Repeat the lines below exactly as written, please, from the line with "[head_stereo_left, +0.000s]" to the line with "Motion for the", both lines included, and no others.

---

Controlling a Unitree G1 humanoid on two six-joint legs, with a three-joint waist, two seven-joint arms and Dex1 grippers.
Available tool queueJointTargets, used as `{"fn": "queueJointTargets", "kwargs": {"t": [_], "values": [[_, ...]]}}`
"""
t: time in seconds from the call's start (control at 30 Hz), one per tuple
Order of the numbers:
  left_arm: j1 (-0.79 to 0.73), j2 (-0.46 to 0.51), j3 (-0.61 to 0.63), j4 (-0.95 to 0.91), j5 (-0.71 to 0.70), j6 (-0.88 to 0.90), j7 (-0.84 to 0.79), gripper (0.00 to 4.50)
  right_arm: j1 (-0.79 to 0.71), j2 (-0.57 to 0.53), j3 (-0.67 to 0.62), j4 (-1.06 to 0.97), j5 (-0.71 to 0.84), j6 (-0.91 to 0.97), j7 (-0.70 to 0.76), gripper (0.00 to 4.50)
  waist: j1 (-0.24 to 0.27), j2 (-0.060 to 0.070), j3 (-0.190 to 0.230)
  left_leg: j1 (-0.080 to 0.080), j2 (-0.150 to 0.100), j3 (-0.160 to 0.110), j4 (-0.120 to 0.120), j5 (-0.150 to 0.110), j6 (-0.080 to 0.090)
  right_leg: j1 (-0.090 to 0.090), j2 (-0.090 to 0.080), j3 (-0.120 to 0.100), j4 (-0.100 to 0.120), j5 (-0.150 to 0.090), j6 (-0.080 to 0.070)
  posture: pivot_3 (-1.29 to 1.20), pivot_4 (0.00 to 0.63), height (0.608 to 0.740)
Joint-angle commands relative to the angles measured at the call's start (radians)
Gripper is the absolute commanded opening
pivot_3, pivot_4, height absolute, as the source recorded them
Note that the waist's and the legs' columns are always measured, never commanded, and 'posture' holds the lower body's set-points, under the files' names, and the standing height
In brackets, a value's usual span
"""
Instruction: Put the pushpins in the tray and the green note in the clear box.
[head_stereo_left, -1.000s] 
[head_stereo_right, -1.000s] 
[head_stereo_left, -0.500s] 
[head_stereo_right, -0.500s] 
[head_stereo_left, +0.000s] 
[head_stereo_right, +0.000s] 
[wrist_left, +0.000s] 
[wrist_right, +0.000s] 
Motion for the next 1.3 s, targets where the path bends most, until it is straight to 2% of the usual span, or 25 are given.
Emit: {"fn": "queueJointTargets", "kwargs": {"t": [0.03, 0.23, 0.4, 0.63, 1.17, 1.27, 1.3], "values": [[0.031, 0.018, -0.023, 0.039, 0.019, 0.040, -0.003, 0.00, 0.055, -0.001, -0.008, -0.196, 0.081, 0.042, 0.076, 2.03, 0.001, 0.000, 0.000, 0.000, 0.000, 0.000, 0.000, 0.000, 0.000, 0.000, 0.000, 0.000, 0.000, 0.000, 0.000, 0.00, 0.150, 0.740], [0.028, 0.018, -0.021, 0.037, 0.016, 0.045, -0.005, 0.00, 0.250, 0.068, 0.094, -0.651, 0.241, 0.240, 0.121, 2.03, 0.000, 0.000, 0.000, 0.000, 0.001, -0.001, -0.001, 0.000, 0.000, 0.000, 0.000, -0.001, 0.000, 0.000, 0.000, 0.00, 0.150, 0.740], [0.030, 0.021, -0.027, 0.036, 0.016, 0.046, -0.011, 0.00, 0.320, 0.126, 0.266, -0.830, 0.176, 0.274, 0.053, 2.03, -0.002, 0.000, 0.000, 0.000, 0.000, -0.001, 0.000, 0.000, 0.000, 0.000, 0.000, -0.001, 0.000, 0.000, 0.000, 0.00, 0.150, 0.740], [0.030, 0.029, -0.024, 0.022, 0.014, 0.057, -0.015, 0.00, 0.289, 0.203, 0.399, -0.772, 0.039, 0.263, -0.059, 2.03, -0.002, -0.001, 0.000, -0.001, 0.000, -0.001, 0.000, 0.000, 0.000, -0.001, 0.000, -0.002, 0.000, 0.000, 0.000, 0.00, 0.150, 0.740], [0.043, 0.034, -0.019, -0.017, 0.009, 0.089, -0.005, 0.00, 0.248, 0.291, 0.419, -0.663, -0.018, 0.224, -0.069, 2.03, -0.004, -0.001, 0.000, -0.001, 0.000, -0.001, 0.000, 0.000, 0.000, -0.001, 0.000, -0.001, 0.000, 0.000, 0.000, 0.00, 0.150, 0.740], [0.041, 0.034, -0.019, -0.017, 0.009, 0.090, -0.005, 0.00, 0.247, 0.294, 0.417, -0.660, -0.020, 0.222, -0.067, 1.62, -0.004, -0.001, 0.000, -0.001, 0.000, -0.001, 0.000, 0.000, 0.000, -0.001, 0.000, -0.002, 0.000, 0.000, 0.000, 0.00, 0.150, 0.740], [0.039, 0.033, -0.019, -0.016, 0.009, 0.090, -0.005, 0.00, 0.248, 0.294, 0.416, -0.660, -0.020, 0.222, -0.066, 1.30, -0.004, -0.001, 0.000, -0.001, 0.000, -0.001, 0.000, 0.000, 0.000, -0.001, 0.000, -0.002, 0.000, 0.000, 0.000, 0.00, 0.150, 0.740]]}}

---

=== ANSWER BOX ===
[head_stereo_left, +0.000s] 
[head_stereo_right, +0.000s] 
[wrist_left, +0.000s] 
[wrist_right, +0.000s] 
Motion for the next 1.3 s, targets where the path bends most, until it is straight to 2% of the usual span, or 25 are given.

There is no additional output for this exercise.